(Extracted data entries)

────

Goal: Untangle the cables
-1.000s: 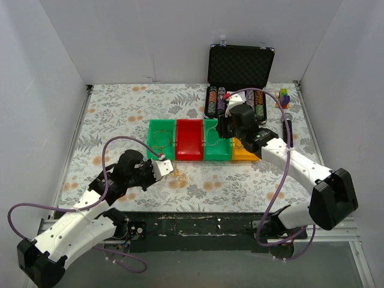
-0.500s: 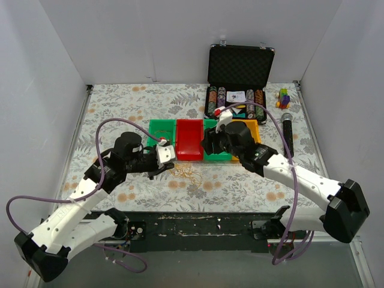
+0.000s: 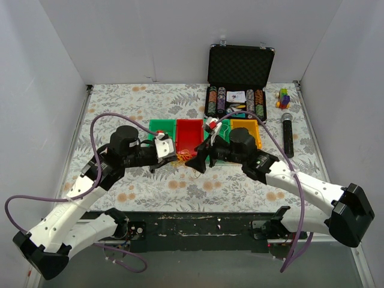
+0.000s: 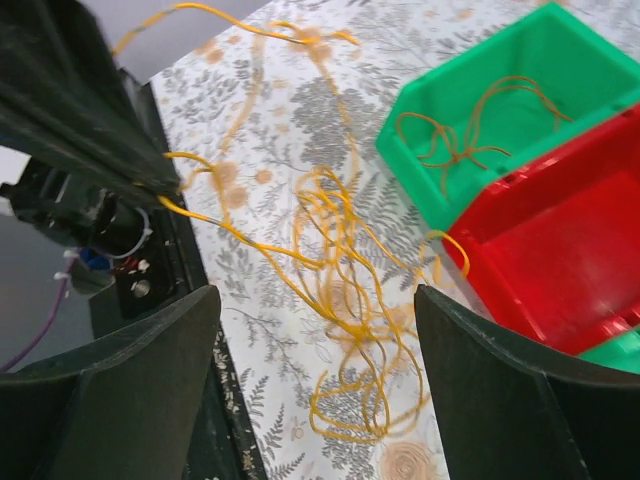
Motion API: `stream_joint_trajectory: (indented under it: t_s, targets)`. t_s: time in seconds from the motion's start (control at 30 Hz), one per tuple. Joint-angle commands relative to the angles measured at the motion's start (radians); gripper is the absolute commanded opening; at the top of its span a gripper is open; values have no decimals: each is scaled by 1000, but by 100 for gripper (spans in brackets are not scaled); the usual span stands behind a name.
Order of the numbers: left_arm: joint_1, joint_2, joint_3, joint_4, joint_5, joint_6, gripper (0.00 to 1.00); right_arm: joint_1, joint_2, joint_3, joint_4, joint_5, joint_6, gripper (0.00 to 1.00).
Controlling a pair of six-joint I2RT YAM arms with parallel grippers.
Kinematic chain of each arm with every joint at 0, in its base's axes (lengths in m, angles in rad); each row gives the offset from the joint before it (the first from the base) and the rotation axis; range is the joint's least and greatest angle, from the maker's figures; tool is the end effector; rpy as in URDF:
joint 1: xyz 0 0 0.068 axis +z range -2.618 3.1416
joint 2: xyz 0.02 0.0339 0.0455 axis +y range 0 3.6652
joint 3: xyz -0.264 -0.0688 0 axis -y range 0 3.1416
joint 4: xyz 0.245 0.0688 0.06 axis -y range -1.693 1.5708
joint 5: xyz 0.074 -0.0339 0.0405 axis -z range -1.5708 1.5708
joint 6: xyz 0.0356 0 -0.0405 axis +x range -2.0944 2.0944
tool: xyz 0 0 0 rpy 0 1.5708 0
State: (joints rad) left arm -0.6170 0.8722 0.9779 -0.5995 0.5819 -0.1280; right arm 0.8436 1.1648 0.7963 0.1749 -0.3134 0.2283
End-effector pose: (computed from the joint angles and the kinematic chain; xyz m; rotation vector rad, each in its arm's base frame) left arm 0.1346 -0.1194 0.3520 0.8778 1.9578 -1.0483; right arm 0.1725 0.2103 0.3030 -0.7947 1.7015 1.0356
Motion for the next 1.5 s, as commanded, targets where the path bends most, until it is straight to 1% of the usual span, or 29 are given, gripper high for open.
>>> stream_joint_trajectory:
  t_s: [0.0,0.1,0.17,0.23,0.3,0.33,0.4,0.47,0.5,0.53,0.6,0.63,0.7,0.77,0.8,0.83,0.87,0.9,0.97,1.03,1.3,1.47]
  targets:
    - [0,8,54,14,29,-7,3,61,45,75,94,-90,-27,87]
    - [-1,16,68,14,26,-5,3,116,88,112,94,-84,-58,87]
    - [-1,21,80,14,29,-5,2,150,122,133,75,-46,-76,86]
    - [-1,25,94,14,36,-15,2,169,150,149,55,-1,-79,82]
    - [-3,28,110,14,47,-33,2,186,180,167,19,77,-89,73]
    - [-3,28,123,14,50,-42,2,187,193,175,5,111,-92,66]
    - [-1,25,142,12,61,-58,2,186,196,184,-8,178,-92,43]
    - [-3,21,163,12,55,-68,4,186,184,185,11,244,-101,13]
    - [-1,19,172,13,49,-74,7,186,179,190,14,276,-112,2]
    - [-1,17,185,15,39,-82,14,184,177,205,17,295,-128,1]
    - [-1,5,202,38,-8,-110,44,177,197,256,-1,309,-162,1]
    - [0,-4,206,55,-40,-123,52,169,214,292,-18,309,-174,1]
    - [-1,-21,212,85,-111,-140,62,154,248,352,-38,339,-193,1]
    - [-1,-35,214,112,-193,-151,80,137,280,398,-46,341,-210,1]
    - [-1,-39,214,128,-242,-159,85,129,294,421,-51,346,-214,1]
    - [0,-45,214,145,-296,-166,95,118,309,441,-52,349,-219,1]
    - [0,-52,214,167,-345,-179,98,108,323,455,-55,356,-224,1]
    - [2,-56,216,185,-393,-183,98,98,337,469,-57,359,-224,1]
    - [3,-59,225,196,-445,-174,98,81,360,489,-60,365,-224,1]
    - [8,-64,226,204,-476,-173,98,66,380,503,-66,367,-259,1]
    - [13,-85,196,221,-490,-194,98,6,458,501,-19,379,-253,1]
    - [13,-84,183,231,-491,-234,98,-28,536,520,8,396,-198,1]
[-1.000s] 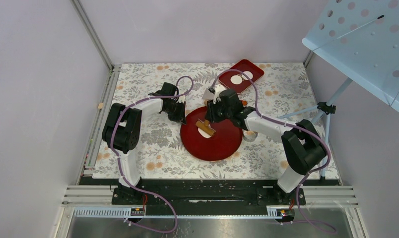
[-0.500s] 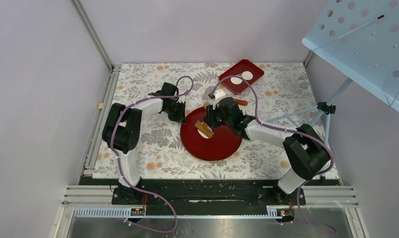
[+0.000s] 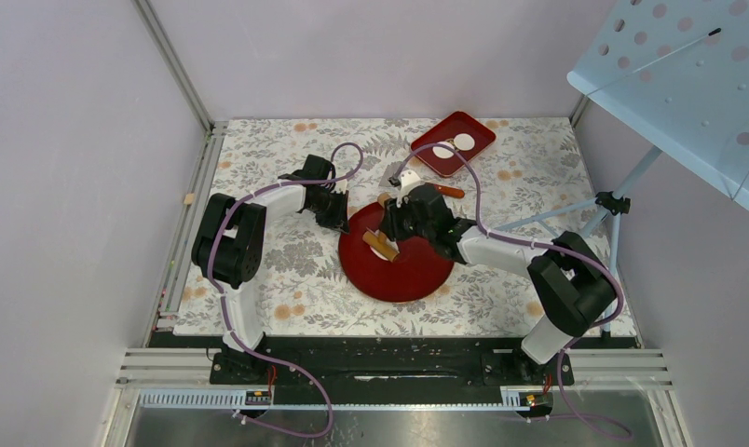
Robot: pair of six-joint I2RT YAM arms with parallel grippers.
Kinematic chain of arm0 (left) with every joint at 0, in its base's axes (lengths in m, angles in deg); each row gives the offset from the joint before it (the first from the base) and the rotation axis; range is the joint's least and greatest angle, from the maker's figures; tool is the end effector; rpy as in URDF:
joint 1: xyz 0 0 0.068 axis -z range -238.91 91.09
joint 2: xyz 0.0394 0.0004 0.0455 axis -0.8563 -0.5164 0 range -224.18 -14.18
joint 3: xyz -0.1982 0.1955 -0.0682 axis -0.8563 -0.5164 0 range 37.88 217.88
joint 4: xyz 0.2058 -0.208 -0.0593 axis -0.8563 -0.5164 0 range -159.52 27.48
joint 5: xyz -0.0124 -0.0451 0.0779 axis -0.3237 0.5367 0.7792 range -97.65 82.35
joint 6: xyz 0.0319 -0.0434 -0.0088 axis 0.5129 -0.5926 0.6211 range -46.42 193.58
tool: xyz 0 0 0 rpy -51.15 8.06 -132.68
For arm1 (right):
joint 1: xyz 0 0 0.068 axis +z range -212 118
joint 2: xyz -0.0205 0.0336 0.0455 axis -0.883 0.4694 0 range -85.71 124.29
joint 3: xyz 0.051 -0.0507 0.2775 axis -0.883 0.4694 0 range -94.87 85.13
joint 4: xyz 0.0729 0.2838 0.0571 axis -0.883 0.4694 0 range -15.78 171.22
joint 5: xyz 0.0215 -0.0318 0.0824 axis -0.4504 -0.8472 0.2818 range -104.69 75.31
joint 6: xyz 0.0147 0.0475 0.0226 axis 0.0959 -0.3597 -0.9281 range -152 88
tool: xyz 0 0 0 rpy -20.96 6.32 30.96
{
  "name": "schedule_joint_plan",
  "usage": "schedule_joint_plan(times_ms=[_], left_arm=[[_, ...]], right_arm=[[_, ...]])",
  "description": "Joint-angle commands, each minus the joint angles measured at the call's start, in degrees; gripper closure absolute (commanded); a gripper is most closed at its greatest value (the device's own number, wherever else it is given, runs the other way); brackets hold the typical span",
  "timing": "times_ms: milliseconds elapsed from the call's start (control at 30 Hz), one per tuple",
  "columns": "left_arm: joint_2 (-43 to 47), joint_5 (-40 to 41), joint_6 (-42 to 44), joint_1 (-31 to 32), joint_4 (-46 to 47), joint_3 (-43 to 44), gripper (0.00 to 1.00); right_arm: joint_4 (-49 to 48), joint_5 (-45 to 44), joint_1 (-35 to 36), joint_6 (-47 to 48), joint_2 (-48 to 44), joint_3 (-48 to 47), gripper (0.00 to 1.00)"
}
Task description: Roll out the dumpling wrappers from the dough
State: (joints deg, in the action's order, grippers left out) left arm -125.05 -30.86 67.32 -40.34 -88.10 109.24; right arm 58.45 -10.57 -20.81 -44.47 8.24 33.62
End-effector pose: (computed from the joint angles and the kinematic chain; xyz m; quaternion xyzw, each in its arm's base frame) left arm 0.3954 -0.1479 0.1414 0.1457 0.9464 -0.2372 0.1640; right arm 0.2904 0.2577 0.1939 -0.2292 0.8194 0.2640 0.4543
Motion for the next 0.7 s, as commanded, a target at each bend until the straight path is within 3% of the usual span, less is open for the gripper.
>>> schedule_joint_plan(times_ms=[0,467,667], left_arm=[[-1.4,0.1,0.4,-0.6,-1.4,0.7,1.00],[-1.5,0.0,0.5,-0.6,-1.8,0.9,1.00],[-1.5,0.0,0.5,-0.7,-1.8,0.9,1.00]], right_arm=[[18.7,2.1,2.4,1.0,6.3,4.8,1.00],[17.6,3.3,3.8,1.4,8.3,4.9,1.00],[19.2,5.9,4.1,3.0,4.7,1.5,1.00]])
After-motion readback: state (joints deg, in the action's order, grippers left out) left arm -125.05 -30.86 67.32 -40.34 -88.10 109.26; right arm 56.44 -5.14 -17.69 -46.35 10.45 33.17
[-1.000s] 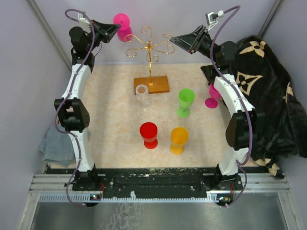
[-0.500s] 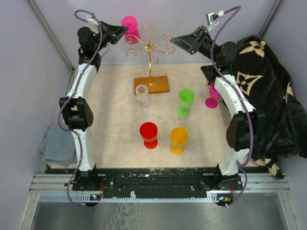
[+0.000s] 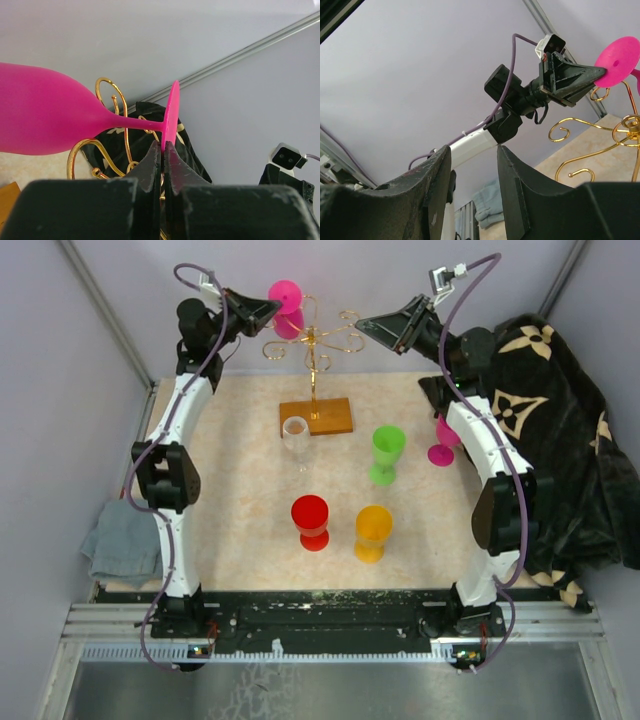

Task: Place the wine glass upside down on the wine glass rack
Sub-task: Turn the wine glass upside down at the wine rack.

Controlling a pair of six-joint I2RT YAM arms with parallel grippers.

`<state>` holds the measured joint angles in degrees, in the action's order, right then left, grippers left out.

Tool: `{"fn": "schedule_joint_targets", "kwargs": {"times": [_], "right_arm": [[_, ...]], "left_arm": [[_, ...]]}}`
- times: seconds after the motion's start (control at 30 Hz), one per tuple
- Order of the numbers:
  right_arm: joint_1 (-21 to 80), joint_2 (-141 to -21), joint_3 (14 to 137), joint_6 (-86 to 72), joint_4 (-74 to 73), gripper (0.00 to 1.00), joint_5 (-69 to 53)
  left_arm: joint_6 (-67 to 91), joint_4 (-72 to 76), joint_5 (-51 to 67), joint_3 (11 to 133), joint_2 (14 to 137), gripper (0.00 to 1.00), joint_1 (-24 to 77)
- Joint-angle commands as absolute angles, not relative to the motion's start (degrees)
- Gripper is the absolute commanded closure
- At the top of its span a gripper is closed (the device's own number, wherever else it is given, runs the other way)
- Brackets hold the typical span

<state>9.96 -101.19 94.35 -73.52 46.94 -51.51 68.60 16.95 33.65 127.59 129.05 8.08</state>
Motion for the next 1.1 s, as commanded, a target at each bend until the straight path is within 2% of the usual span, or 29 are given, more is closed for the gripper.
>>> {"fn": "schedule_joint_targets", "kwargs": {"times": [0.0, 1.07], "right_arm": [[9.8, -97.6, 93.5, -72.8, 49.0, 0.58, -51.1], [9.8, -97.0, 90.5, -73.5, 51.0, 0.58, -51.1]], "left_arm": [[67.5, 18.2, 33.8, 129.4, 130.1, 1.0, 9.2], [69.2, 21.5, 33.1, 130.9, 133.1, 1.0, 11.4]]}}
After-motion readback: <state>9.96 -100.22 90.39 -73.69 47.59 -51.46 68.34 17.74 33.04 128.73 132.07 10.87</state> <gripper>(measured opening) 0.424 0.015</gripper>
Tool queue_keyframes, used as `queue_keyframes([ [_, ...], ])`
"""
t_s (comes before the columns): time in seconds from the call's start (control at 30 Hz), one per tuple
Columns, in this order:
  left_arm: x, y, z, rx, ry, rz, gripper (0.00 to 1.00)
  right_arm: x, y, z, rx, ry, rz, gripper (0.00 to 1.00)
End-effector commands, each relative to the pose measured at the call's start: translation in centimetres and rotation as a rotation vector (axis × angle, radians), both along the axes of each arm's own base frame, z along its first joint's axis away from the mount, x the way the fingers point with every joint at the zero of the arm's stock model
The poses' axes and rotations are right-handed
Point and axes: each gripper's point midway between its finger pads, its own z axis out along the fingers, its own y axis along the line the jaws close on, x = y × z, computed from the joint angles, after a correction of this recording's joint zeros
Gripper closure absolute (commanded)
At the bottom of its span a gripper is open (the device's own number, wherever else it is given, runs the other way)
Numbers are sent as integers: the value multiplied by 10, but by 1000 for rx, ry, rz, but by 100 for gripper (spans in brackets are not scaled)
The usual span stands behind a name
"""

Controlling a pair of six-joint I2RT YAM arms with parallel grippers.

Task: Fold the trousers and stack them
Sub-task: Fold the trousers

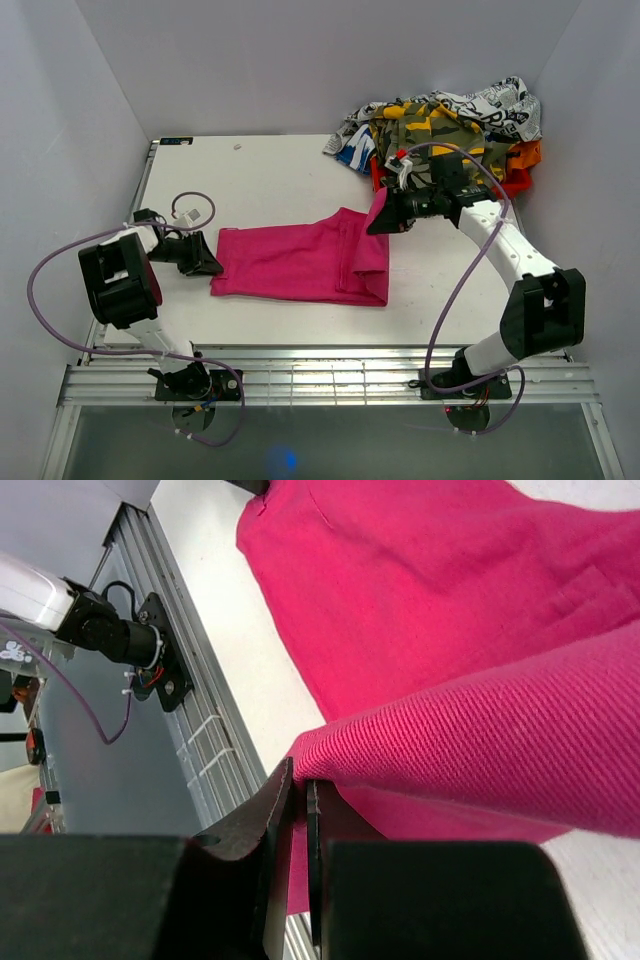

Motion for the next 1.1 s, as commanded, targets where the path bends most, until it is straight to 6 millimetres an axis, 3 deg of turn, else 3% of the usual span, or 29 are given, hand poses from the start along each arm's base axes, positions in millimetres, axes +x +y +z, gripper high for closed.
queue_keyframes([
  [0.0, 21, 10, 8, 61, -79, 2, 59, 21, 21, 24, 54, -53, 4, 92],
  [0.07, 23, 9, 15, 47, -99, 3, 57, 22, 30, 26, 56, -55, 20, 92],
  [0.13, 26, 9, 20, 50, -111, 6, 48, 21, 38, 22, 57, -38, 36, 92],
  [0.23, 30, 22, 13, 120, -84, 35, 41, 17, 51, 16, 59, -37, 61, 92],
  [0.47, 34, 33, -2, 170, -52, 35, 43, 12, 76, 11, 83, -27, 97, 92],
  [0.57, 37, 29, 6, 146, -92, 18, 50, 12, 80, 7, 79, -15, 102, 92],
  [0.63, 31, 26, -2, 152, -73, 17, 54, 10, 79, 6, 77, -15, 103, 92],
  [0.8, 5, -16, -28, 129, 14, -128, 70, 4, 68, 4, 27, -57, 106, 92],
  [0.97, 3, -58, -20, 71, 11, -207, 71, -4, 38, -7, -20, -34, 59, 92],
  [1.07, 12, -62, -7, 50, -14, -185, 69, -3, 9, -16, -48, -24, 11, 92],
])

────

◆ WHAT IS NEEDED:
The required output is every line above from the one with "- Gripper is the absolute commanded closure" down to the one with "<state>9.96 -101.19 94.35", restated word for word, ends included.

◆ ANSWER TO THE PROBLEM:
- Gripper is the absolute commanded closure
- At the top of its span a gripper is closed (the device's own number, wherever else it is given, runs the other way)
- Brackets hold the typical span

<state>9.96 -101.19 94.35 -73.52 46.94 -51.51 68.60 16.95 33.65 127.59 129.05 8.08</state>

The output for this exercise is complete.